Portal da Transparência dos cartórios. Foram registrados 710 óbitos no estado (dado que ainda pode aumentar), dos quais 285 de pessoas com menos de 60 anos —ou 40,1% do total. Antes desse período, esse percentual era de 36,5%. 

"Sem dúvida muito mais jovens estão morrendo. Não estamos falando só de grupo de risco: isso está em todas as faixas etárias, atingindo bebês, crianças, adolescentes mesmo sem comorbidade", aponta a infectologista Silvia Leopoldina, que também atua nas redes públicas estadual e municipal de Manaus. 

A médica afirma que houve mudanças no comportamento da doença no estado. "Antes, os primeiros sintomas de gravidade apareciam em torno do décimo dia em diante. Agora têm pacientes que, com sete, oito dias, estão com comprometimento de 75% dos dois pulmões.".

Esse encurtamento no tempo de agravamento dificulta a recuperação, conta ela.


"Silenciosa demais" 

A enfermeira e professora Ana Paula Rocche concorda que "o vírus não é mais o mesmo". Ela relata que a queda de saturação de pacientes ocorre de forma muito mais rápida e silenciosa. 

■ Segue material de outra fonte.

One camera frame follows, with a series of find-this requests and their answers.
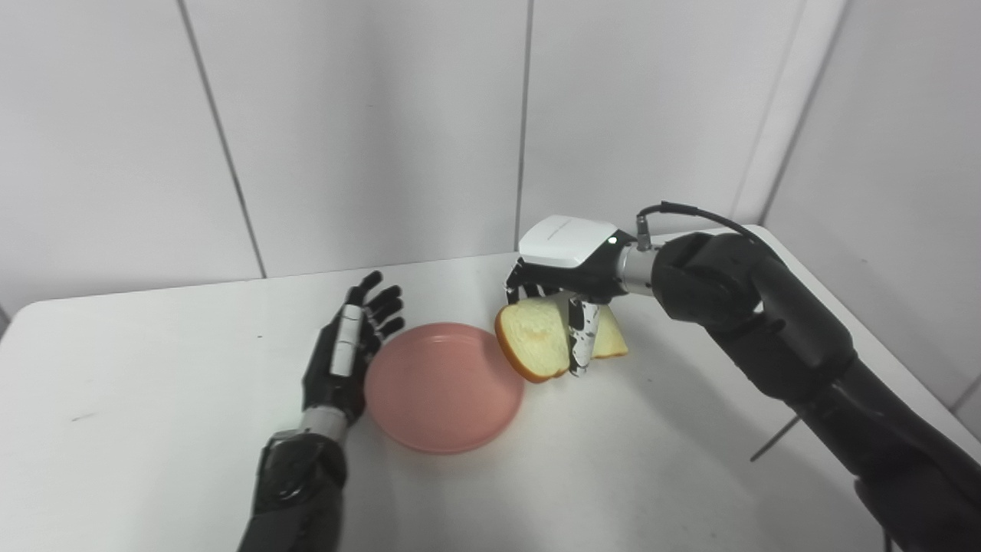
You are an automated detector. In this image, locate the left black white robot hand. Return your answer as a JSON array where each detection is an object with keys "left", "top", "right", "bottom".
[{"left": 302, "top": 271, "right": 405, "bottom": 427}]

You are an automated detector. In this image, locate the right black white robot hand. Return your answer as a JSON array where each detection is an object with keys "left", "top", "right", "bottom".
[{"left": 504, "top": 215, "right": 638, "bottom": 377}]

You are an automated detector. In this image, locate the slice of white bread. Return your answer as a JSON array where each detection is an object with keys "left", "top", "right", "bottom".
[{"left": 494, "top": 295, "right": 630, "bottom": 383}]

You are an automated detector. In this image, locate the pink round plate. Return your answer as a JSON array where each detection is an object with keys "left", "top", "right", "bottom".
[{"left": 363, "top": 323, "right": 526, "bottom": 455}]

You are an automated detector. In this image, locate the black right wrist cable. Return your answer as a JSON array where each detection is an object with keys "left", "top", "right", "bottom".
[{"left": 635, "top": 201, "right": 767, "bottom": 251}]

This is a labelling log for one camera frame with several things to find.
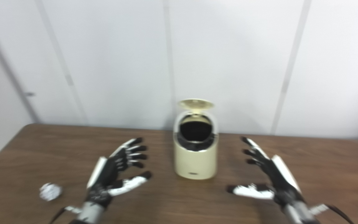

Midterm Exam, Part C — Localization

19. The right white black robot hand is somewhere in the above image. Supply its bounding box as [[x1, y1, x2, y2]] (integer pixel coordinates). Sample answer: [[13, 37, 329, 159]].
[[227, 136, 304, 207]]

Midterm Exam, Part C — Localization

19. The black bin liner bag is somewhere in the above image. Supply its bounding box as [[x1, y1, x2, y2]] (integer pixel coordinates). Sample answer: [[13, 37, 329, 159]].
[[179, 121, 218, 151]]

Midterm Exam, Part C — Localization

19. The white paper ball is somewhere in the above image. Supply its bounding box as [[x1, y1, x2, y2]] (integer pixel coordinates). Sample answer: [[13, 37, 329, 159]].
[[39, 183, 63, 201]]

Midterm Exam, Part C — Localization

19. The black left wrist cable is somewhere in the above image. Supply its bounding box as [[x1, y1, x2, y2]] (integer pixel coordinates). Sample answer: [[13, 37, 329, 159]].
[[49, 205, 83, 224]]

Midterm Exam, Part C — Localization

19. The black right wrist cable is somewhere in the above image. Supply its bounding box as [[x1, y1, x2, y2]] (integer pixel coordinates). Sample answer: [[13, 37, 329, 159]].
[[311, 204, 355, 224]]

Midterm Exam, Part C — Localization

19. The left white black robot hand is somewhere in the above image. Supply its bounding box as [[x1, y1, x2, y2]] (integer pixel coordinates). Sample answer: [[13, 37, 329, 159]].
[[86, 137, 152, 207]]

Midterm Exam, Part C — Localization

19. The cream round bin lid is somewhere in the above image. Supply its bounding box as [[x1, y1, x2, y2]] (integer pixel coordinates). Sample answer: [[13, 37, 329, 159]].
[[178, 99, 214, 119]]

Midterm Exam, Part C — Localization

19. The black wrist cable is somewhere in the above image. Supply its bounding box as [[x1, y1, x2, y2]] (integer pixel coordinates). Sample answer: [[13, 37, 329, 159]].
[[49, 205, 83, 224], [311, 204, 355, 224]]

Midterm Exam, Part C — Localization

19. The cream-colored bin body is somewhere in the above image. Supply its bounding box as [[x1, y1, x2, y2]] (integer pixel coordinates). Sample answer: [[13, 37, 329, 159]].
[[173, 110, 219, 180]]

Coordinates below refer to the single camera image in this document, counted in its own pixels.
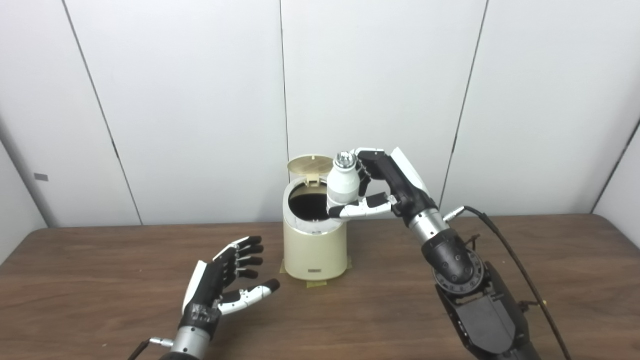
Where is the small white plastic bottle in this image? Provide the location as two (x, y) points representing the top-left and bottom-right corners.
(326, 151), (362, 207)

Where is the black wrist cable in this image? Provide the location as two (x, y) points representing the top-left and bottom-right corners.
(127, 337), (174, 360)
(443, 205), (572, 360)

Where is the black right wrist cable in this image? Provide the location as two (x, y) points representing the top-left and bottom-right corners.
(443, 205), (572, 360)

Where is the cream-colored lidded bin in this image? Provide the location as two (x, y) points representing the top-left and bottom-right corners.
(282, 155), (349, 282)

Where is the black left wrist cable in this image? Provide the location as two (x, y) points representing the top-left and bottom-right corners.
(127, 337), (174, 360)

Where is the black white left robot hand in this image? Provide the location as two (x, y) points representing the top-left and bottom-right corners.
(180, 236), (281, 335)

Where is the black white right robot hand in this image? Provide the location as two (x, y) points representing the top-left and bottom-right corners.
(327, 147), (440, 227)

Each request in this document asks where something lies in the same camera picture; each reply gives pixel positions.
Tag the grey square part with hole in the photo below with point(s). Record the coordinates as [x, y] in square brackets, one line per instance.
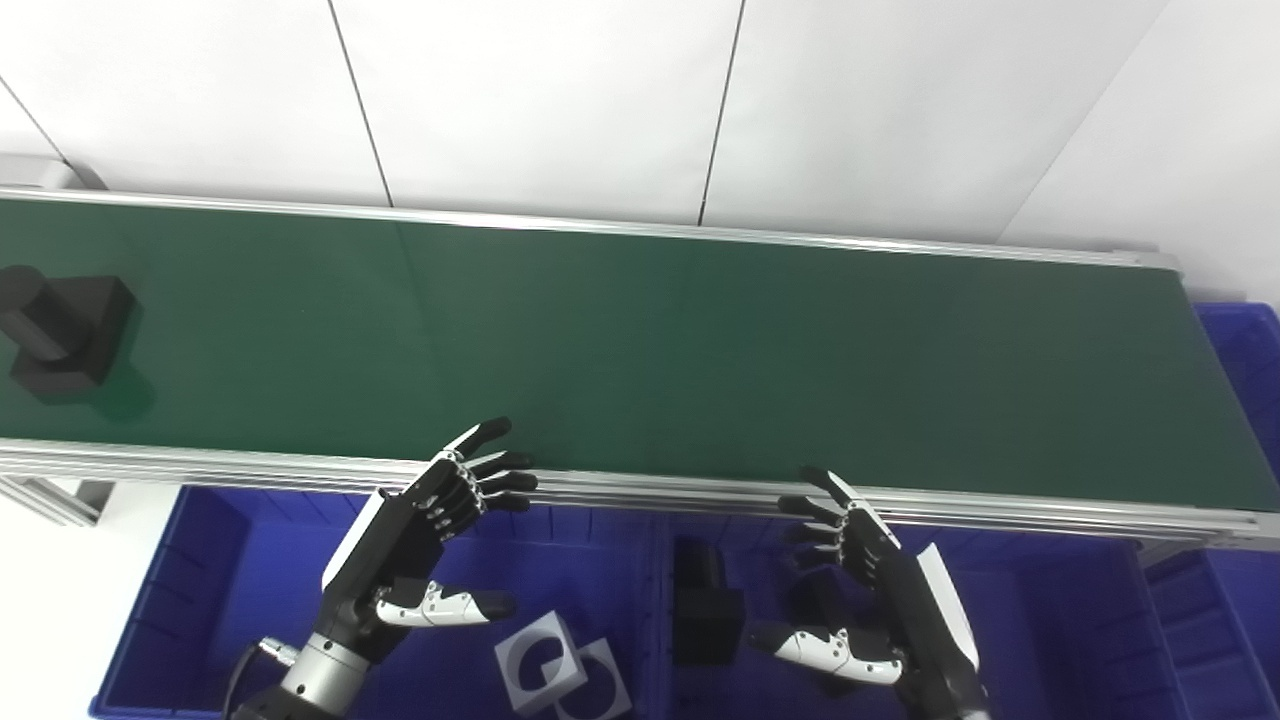
[520, 672]
[610, 690]

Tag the blue plastic bin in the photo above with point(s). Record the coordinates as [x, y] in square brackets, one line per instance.
[250, 600]
[1245, 360]
[1050, 630]

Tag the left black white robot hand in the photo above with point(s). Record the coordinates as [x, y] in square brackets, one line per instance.
[385, 545]

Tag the black block with cylinder part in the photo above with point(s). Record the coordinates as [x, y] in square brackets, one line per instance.
[812, 600]
[705, 615]
[65, 335]

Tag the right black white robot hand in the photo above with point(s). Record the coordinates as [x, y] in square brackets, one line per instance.
[915, 620]

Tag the aluminium conveyor leg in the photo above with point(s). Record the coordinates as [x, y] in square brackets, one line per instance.
[50, 497]

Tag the green conveyor belt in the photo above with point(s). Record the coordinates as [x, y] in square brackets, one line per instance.
[650, 350]
[640, 492]

"O paciente começa no primeiro dia sentindo uma dor de garganta; depois sente uma dor de cabeça; no terceiro dia ele já começa uma febre, mas no quarto começa uma falta de ar começa, e quando você coloca um oxímetro nele, a saturação que era para estar em 98% está 70%, 75%. Isso não é normal! É uma coisa extremamente grave que ataca as vias aéreas e pulmões, e de forma silenciosa demais", pontua. 

Ela trabalha com atendimento a pacientes, inclusive acompanhando remoções particulares de casos graves para outros estados. 

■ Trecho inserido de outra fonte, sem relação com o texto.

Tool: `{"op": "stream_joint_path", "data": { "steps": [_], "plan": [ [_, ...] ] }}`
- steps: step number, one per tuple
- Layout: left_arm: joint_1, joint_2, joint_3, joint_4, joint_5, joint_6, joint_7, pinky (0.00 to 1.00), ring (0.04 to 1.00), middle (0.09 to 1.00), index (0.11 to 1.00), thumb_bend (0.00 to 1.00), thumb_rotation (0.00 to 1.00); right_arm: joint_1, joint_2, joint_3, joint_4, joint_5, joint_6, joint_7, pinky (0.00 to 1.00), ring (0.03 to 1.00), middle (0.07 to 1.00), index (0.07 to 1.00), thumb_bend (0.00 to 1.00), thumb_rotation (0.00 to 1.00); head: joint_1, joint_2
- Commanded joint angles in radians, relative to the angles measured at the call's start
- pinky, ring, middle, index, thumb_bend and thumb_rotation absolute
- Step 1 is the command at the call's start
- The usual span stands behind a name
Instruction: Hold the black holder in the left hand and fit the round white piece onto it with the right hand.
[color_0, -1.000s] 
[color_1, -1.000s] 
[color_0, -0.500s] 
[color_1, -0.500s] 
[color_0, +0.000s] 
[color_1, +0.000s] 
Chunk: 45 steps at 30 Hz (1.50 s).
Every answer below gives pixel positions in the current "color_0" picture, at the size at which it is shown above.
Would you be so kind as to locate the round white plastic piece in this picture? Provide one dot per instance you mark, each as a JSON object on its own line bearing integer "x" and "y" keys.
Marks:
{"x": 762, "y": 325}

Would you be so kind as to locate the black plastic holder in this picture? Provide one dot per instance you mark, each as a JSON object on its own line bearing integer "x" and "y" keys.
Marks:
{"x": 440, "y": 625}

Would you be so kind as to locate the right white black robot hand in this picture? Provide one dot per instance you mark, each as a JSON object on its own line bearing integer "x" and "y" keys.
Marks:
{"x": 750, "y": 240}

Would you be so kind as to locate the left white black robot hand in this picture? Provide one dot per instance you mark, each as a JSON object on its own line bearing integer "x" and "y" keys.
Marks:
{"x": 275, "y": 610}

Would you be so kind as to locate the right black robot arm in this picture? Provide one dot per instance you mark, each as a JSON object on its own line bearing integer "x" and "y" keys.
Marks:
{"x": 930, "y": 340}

A enfermeira conta que, em vez de dor, muitos pacientes tem relatado uma "agonia" no peito. 

"O pulmão parece que vai ressecando, que vai encolhendo; e aí você entra com tudo que é antibiótico, anticoagulante e o pulmão não expande. Isso não é normal", diz,.

Nós não estamos sabendo lidar com isso. Está estranho demais. As pessoas ficam ruins em outros locais, mas não como a gente está vendo. Isso aqui é outra coisa. 


Colapso e nova variante agravam situação 

O professor Bernardino Albuquerque, da UFAM (Universidade Federal do Amazonas) e pesquisador da Fiocruz Amazônia, avalia que essa percepção vem do colapso do sistema de saúde. 

"A partir do final de dezembro, houve uma saturação no atendimento. Temos visto pacientes esperando horas em uma ambulância. O estado clínico fica agravado por essa peregrinação, além de faltar insumos", diz. 

Se tivéssemos um sistema de saúde preparado para atender esse segundo momento, não haveria tantas mortes. O governo desmontou toda estrutura que tinha antes, estamos começando tudo de novo. 

Um ponto que agravou a situação do estado foi a nova variante do SARS-CoV-2. "Chance [de causar doença mais grave] existe, mas não existem evidências ainda sobre ser mais patogênica", explica o pesquisador Felipe Naveca, da Fiocruz Amazônia.

Segundo artigo publicado ontem, a nova variante pode ser capaz de furar a imunidade adquirida por outra cepa.